Aslında zaten yıllardır kariyerimi ve hayatımdaki değişimleri düşünüyor ve sorguluyordum. Letonya’da antrenörümle çalışmak oldukça zordu. Antrenörümün sponsor bulmak, tesis ve kamp yeri ayarlamak gibi pek çok sorumluluğu vardı. Durum böyle olunca ilgi anlamında sadece olimpiyataa gitme ihtimali olan isimlere odaklanılabiliyordu. Zamanla bu durum benim bir anlamda saygımı yitirmeme ve dikkatimi kaybetmeme neden oldu. 2014 yılının Ağustos ayında kariyerimi sonlandırma ihtimalini düşünmeye başladım ve Türkiye’deki arkadaşlarım bunu öğrendi. Onlar da bana Türkiye adına yarışmayı denememi tavsiye ettiler. Türkiye Kano Federasyonu ve Letonya Kano Federasyonu’na eş zamanlı olarak mail attım. Uluslararası Kano Federasyonu ve iki ülke federasyonundan da izin aldıktan sonra Türkiye milli takımıyla kamp için Türkiye’ye geldim. 2015’in Ocak ayından itibaren de Türkiye adına yarışmaya başladım.
Peki iki federasyonu sporculara yaklaşım, sağlanan imkanlar bakımından karşılaştırabilir misiniz? Türkiye eksenli baktığımızda daha kolay ve daha zor olan noktalar nelerdir bu anlamda?

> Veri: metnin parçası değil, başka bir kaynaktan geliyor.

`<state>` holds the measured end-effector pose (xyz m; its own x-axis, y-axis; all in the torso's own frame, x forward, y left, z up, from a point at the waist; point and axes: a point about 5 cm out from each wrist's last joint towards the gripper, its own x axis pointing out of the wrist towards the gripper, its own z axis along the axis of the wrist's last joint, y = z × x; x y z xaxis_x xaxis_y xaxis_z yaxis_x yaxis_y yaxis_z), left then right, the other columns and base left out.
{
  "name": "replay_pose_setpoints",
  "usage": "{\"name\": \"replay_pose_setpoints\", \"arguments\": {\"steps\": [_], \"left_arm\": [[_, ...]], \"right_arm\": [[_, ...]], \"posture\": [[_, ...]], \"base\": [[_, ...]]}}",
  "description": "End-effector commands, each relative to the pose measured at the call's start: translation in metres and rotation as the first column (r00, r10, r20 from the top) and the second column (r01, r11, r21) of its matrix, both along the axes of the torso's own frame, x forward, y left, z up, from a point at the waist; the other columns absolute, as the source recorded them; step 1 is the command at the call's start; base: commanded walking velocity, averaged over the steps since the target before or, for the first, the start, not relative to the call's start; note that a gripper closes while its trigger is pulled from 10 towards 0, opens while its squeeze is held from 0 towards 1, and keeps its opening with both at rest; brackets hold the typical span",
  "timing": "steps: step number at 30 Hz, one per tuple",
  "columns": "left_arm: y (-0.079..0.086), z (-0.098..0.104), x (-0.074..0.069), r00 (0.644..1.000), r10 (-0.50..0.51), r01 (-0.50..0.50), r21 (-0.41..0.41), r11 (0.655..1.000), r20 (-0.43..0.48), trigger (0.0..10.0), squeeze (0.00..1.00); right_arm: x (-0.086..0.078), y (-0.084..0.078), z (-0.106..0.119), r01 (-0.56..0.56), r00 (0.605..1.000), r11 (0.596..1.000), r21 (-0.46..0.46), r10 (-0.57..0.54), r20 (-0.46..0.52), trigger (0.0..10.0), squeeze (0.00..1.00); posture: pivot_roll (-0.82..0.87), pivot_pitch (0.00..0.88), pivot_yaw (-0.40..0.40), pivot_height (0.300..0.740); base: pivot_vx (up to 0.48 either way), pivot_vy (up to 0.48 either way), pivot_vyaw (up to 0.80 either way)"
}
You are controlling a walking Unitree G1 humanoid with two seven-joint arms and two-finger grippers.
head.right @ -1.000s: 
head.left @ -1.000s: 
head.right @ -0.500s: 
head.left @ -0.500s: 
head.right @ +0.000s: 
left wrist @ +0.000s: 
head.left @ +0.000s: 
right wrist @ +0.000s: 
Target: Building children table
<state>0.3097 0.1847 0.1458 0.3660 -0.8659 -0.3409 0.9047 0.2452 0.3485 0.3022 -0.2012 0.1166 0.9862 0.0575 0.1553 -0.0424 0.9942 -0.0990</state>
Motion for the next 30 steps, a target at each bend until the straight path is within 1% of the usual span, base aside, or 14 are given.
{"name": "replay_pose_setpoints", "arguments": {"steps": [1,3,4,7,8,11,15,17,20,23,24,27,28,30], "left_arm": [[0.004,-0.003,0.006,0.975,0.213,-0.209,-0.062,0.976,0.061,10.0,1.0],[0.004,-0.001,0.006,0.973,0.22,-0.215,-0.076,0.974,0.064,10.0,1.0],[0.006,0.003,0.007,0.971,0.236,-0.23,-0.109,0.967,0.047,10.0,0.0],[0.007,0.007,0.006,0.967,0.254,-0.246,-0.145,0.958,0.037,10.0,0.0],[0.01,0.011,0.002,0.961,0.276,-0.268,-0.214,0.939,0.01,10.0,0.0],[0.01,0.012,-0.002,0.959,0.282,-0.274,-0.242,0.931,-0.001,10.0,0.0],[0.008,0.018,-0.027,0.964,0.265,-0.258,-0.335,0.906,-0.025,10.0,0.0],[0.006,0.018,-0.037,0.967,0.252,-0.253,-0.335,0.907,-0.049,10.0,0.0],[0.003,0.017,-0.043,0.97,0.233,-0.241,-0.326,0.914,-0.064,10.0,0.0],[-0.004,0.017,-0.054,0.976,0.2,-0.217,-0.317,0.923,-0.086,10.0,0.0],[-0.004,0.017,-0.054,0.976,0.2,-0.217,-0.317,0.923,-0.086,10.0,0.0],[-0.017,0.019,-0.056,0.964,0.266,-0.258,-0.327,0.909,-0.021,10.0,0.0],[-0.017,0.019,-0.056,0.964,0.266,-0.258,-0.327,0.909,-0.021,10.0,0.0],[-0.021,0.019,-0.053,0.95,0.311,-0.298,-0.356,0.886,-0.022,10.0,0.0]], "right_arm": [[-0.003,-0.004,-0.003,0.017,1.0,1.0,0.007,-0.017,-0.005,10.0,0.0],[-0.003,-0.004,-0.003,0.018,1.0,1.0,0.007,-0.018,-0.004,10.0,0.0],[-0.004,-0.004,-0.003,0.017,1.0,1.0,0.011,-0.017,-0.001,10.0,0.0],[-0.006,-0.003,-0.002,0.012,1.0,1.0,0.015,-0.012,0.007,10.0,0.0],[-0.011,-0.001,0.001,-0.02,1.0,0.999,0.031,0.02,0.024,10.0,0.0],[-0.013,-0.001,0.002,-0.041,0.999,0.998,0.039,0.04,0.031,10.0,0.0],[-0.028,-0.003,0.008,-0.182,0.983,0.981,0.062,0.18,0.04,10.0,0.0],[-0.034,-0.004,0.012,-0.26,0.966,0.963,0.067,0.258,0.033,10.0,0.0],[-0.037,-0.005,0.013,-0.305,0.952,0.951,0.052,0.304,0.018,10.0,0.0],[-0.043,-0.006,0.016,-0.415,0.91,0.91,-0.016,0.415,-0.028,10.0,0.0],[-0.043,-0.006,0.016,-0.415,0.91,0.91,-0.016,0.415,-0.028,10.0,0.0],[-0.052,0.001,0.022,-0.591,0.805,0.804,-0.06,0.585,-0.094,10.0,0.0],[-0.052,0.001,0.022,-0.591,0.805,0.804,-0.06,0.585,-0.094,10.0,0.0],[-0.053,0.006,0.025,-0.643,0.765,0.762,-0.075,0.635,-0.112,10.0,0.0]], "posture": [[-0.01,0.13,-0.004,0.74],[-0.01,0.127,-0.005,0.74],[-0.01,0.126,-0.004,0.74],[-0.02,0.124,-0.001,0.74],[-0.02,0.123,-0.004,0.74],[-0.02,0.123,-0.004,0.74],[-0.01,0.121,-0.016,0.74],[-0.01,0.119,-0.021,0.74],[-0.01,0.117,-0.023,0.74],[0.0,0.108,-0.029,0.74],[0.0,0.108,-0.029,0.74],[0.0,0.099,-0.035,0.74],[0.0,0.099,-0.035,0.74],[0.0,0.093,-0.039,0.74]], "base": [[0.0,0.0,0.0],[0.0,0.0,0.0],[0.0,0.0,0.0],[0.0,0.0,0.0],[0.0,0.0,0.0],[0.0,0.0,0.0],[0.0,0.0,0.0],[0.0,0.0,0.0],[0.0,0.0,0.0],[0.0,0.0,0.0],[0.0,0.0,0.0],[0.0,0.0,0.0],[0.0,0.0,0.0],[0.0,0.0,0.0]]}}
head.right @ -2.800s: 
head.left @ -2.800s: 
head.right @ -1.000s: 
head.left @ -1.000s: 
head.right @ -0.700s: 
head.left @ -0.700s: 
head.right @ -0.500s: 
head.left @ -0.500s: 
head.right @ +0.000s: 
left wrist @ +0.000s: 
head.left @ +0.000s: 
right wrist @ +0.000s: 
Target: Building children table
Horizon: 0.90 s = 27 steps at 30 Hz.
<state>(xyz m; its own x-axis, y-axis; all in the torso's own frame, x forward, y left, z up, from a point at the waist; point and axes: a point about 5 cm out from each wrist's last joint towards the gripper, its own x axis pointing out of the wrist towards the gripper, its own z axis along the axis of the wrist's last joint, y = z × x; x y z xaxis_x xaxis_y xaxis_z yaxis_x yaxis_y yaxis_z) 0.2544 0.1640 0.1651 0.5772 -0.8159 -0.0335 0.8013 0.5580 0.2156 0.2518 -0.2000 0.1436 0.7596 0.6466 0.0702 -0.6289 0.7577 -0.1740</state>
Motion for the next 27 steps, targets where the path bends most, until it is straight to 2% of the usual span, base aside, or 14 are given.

Bence her ülke federasyonunun kendi artıları ve eksileri var. Negatif yönler aramak istemiyorum çünkü iki ülke arasında çok büyük kültürel farklılıklar var ve bunu da göz önünde bulundurmak gerekiyor. Ancak bence en iyi oluşum, bu iki federasyonun bir anlamda birleşiminden oluşabilir. Hem Letonya hem de Türkiye tarafında da bazı problemler var. Mesela Letonya’daki federasyonunda iki-üç kişi çalışırken Türkiye’de federasyonda çalışan sayısı çok fazla ve çoğunu henüz görmedim bile.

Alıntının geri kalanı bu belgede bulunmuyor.